In the Google colab, mount your Google Drive and clone the Repository

from google.colab import drive
drive.mount('/content/drive')
%cd /content/drive/MyDrive/
!mkdir -p 10714
%cd 10714
!git clone https://github.com/Theorem411/10714-project
%cd /content/drive/MyDrive/10714/10714-project/
!pip3 install pybind11

We recommend to install the package version of TVM from mlc.ai

python -m pip install --pre -U -f https://mlc.ai/wheels mlc-ai-nightly-cu122
python -c "from tvm import relax"

Set enviroment variables and Build the project

%set_env PYTHONPATH ./dlsys/python
%set_env NEEDLE_BACKEND nd

%cd /content/drive/MyDrive/10714/10714-project/dlsys
!make clean && make

Benchmark on CPU

Note: meta scheduling for Transformer and ResNet9 model might take rounghly 10-15 minutes to finish on the first run. However, since we reload the compiled module executable, the second time would be significantly faster as we bypass the meta scheduler.

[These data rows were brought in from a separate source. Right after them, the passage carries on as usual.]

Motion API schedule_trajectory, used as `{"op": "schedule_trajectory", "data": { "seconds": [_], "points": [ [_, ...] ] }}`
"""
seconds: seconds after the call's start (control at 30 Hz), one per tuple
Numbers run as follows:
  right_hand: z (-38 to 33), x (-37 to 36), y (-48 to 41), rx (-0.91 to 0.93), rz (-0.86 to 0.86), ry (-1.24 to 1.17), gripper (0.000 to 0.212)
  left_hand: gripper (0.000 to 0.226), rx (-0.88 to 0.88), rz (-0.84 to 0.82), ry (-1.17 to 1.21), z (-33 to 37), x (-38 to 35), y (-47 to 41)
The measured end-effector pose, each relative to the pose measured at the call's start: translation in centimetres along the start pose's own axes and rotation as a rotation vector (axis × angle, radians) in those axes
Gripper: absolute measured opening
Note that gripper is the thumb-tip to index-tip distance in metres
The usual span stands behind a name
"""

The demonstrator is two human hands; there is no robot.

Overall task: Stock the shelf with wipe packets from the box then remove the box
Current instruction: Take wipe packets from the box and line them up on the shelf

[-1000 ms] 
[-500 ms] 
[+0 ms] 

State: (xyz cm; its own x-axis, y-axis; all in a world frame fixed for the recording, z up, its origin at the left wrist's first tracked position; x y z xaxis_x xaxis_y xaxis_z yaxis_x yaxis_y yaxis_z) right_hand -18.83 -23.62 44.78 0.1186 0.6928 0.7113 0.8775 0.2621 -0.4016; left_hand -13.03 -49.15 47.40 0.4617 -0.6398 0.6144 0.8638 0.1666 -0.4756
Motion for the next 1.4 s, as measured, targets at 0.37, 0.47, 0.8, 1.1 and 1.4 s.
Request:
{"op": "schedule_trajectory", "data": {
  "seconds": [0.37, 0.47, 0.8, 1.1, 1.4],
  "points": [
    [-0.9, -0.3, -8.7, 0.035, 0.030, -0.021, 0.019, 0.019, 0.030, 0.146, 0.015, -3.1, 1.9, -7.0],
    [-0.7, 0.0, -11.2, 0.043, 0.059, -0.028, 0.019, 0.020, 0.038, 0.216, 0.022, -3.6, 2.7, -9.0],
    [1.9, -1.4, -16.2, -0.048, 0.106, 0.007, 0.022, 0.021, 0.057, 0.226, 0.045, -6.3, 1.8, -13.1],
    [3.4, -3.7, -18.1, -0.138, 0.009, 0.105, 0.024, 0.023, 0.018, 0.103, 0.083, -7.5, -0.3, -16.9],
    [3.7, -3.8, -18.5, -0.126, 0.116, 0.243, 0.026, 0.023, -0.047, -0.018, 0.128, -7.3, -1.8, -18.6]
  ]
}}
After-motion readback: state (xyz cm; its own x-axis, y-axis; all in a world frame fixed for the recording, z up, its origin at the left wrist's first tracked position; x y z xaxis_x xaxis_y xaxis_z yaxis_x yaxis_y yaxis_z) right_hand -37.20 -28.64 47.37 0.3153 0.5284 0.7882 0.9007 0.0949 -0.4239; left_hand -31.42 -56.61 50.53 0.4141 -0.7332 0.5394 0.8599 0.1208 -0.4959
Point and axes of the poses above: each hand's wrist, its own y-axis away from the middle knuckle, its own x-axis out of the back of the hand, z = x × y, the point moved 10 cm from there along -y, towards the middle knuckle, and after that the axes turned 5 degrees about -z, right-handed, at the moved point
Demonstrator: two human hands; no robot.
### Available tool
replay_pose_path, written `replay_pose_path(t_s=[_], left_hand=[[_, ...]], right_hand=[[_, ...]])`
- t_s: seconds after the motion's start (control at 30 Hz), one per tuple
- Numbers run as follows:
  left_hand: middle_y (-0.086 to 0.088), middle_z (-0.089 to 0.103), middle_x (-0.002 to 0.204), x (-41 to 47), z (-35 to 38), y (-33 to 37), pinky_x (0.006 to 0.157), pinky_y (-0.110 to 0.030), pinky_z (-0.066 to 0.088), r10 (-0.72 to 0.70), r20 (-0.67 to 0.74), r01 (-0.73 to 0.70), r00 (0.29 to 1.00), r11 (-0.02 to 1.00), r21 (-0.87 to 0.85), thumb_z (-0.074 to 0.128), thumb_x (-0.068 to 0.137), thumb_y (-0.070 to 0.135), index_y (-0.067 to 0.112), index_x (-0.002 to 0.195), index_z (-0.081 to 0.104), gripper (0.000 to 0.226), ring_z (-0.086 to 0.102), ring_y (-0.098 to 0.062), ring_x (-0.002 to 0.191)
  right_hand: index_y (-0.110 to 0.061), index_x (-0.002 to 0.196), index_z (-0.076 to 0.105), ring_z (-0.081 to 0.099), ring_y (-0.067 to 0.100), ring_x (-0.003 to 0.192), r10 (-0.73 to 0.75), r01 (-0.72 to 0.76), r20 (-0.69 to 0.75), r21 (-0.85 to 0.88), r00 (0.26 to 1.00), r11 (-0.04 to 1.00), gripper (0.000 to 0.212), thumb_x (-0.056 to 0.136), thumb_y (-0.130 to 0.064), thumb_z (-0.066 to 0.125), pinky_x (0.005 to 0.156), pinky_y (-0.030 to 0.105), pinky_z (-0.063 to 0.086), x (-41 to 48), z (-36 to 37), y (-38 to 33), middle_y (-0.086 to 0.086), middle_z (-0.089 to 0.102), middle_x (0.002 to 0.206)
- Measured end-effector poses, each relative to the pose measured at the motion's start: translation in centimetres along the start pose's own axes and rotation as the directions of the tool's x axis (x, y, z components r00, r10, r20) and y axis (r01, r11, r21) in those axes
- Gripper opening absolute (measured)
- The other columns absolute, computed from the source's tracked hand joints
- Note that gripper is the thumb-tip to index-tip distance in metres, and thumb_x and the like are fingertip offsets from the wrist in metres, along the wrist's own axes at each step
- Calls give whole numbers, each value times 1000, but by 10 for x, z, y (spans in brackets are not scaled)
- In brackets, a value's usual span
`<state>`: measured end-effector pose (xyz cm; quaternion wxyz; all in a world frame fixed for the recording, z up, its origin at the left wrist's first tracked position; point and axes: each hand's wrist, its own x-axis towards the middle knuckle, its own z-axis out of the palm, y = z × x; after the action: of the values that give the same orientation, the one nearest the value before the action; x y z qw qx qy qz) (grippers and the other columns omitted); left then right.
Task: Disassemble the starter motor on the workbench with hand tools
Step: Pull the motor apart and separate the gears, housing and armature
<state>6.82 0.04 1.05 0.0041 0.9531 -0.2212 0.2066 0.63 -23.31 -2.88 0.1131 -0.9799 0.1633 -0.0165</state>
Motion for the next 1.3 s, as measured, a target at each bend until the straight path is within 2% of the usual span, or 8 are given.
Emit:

If you want to recompile the model, add -r flag when running tvm_eval.py.

MLP Performance

%cd /content/drive/MyDrive/10714/10714-project/dlsys/apps/
!python tvm_eval.py -m='mlp' -d='cpu'

Transformer Performance

%cd /content/drive/MyDrive/10714/10714-project/dlsys/apps/
!python tvm_eval.py -m='transformer' -d='cpu'

ResNet9 Performance

%cd /content/drive/MyDrive/10714/10714-project/dlsys/apps/
!python tvm_eval.py -m='conv' -d='cpu'

Benchmark on GPU

To check if TVM have USE_CUDA turned on. You can run the following command and search for USE_CUDA.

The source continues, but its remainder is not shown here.